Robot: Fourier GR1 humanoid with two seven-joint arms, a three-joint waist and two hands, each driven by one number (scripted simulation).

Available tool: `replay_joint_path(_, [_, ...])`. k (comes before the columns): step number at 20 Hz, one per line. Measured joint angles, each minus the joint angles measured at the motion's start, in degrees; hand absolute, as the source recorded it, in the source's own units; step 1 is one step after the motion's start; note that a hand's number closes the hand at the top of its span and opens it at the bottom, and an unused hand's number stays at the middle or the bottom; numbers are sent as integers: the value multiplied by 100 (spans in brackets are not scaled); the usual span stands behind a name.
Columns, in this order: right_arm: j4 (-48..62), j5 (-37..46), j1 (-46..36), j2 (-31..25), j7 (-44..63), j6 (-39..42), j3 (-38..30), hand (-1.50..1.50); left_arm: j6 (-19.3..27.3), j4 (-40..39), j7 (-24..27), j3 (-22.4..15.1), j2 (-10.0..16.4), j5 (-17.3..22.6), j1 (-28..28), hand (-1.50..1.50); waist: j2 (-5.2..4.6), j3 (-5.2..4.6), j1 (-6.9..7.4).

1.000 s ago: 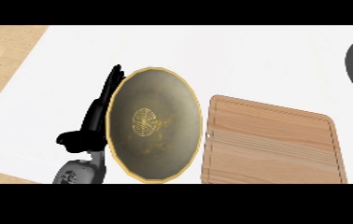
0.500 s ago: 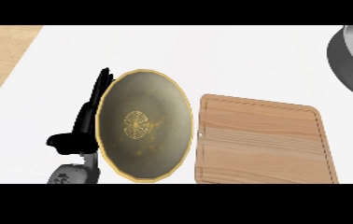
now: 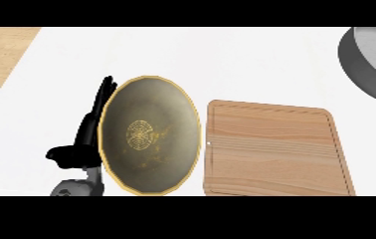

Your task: Pick the eggplant from the cutting board and place it in the pot

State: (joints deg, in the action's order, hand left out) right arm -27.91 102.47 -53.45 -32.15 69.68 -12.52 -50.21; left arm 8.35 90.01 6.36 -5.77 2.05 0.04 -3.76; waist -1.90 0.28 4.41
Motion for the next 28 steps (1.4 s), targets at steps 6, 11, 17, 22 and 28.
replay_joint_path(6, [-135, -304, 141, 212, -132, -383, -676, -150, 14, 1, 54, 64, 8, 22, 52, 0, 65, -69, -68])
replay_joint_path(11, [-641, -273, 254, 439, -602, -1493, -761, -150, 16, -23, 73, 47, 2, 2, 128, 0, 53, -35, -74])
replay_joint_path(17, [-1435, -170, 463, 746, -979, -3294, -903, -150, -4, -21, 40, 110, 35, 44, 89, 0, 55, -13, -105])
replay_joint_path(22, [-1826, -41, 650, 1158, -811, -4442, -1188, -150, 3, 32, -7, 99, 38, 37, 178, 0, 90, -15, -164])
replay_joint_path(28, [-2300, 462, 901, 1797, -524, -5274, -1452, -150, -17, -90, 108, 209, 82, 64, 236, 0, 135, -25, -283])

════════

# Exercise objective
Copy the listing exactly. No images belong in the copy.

# Task result
Robot: Fourier GR1 humanoid with two seven-joint arms, a three-joint waist and two hands, each driven by one number (scripted simulation).

Available tool: `replay_joint_path(_, [_, ...])`. k (comes before the columns): step number at 20 Hz, one per line. Measured joint angles, each minus the joint angles measured at the motion's start, in degrees; hand absolute, as the source recorded it, in the source's own units; step 1 is one step after the motion's start; note that a hand's number closes the hand at the top of its span and opens it at the bottom, and an unused hand's number stays at the middle or the bottom; numbers are sent as integers: the value multiplied by 100 (spans in brackets are not scaled); the usual span stands behind a name.
Columns, in this order: right_arm: j4 (-48..62), j5 (-37..46), j1 (-46..36), j2 (-31..25), j7 (-44..63), j6 (-39..42), j3 (-38..30), hand (-1.50..1.50); left_arm: j6 (-19.3..27.3), j4 (-40..39), j7 (-24..27), j3 (-22.4..15.1), j2 (-10.0..16.4), j5 (-17.3..22.6), j1 (-28..28), hand (-1.50..1.50); waist: j2 (-5.2..4.6), j3 (-5.2..4.6), j1 (-6.9..7.4).

1.000 s ago: 
0.500 s ago: 
now: 

Your task: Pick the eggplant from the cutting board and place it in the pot

State: (joints deg, in the action's order, hand left out) right arm -27.91 102.47 -53.45 -32.15 69.68 -12.52 -50.21; left arm 8.35 90.01 6.36 -5.77 2.05 0.04 -3.76; waist -1.90 0.28 4.41
Motion for the next 28 steps (1.4 s), targets at steps 6, 11, 17, 22 and 28.
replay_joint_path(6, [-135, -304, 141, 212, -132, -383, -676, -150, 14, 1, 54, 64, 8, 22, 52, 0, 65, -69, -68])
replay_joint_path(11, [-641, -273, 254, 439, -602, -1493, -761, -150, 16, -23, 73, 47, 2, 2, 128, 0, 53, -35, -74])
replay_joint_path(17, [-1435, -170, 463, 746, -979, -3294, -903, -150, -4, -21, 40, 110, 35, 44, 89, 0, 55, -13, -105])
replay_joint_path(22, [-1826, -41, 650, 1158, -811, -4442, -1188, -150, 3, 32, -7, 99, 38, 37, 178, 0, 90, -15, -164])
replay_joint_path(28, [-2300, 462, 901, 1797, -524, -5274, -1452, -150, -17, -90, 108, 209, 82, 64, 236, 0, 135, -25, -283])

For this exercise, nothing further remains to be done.